EXERCISE GOAL |
Report how many lines contain the word "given" in the listing that follows. Give nothing besides the number.
──────
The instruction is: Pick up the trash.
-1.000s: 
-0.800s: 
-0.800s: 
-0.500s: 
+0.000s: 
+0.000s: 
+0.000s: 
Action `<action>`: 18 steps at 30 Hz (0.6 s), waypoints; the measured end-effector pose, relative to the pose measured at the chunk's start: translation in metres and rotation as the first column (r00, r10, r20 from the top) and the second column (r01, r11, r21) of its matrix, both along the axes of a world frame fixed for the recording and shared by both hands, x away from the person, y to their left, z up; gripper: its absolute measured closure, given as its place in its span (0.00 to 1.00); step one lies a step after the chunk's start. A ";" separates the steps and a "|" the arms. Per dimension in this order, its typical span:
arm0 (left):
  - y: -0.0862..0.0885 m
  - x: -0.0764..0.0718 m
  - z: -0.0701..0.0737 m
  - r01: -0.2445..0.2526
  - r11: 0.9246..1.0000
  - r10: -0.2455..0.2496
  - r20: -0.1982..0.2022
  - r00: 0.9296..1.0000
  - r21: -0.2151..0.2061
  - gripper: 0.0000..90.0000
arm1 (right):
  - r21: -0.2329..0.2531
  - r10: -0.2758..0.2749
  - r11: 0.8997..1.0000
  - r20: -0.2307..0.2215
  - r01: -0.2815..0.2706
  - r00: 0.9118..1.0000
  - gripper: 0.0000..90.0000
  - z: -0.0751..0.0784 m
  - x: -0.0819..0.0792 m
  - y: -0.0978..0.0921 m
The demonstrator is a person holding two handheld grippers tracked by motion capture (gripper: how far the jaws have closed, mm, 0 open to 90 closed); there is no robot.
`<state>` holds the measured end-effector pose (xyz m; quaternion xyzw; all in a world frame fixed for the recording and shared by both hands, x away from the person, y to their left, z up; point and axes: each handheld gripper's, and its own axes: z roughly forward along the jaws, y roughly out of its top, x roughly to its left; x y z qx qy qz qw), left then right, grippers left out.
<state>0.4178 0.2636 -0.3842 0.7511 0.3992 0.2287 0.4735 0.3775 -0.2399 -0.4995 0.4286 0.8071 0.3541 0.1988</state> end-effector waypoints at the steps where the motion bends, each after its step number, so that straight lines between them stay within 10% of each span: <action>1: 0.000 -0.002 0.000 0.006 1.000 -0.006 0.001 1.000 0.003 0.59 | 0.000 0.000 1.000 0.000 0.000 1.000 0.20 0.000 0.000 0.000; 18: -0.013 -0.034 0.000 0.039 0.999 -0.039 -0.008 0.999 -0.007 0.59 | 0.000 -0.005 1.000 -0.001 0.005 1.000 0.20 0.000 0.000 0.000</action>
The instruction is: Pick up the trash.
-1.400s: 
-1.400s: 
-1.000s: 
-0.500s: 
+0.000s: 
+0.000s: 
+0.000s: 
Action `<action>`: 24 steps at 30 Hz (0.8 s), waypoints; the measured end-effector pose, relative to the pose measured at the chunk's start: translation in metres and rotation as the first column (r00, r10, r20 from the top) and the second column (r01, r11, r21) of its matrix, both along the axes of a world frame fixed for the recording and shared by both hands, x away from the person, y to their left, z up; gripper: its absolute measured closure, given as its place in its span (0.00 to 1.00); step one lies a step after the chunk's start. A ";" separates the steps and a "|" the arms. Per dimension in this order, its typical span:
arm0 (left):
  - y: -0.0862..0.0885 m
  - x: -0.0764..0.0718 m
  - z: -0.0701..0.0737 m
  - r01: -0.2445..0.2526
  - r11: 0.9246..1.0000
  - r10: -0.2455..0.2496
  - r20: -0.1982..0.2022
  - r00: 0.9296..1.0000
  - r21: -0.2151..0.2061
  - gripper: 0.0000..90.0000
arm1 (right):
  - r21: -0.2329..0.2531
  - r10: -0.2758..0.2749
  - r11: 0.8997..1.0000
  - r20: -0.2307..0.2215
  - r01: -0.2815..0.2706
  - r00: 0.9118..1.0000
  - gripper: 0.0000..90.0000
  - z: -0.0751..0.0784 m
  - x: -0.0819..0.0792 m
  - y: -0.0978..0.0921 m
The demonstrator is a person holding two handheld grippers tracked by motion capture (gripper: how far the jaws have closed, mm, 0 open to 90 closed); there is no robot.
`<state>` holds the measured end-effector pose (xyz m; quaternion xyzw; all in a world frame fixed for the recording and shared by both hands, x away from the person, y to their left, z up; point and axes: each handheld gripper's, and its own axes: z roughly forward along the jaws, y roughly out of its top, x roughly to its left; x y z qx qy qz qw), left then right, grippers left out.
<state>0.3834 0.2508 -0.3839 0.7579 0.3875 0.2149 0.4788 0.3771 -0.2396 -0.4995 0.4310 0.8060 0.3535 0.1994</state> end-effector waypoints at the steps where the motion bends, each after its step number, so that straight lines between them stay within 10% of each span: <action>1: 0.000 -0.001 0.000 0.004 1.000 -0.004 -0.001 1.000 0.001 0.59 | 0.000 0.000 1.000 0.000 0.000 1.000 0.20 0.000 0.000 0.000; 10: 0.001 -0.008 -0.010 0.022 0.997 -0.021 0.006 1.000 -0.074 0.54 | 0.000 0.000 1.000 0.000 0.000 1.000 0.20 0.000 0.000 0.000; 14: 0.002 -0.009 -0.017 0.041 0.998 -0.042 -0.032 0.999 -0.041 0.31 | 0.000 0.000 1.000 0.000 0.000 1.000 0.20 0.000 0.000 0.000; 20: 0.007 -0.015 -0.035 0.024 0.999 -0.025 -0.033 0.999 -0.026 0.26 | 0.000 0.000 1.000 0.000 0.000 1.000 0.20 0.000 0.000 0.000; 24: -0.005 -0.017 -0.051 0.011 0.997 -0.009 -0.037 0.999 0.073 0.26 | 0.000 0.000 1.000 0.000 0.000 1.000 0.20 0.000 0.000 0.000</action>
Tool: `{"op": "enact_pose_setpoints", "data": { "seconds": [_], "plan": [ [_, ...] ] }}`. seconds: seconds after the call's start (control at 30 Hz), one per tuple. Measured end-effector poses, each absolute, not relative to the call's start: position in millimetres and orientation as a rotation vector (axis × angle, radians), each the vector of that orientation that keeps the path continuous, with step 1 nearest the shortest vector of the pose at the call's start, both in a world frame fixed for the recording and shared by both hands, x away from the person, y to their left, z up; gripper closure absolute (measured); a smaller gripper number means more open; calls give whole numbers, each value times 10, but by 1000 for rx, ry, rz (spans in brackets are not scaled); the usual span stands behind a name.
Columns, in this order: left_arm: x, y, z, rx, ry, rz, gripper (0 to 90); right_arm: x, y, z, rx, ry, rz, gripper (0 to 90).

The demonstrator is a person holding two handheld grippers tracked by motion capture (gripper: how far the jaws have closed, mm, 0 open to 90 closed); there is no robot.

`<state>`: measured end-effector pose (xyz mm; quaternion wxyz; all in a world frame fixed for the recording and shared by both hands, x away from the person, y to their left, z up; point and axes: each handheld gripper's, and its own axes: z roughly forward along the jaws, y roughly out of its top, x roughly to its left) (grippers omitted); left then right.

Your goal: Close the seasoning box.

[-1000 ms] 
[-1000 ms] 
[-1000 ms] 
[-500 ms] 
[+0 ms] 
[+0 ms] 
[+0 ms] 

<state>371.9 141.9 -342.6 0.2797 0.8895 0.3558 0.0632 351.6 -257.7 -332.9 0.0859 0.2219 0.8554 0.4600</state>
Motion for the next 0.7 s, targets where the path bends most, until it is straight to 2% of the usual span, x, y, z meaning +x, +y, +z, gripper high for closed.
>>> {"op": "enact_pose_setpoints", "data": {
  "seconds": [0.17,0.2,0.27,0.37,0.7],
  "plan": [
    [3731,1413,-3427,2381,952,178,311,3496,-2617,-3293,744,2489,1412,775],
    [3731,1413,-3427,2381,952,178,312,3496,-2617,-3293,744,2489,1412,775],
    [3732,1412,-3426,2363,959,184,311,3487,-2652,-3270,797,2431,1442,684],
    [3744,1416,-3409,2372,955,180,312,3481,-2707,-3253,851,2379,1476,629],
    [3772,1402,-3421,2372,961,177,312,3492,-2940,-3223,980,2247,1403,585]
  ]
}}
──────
RESULT |
2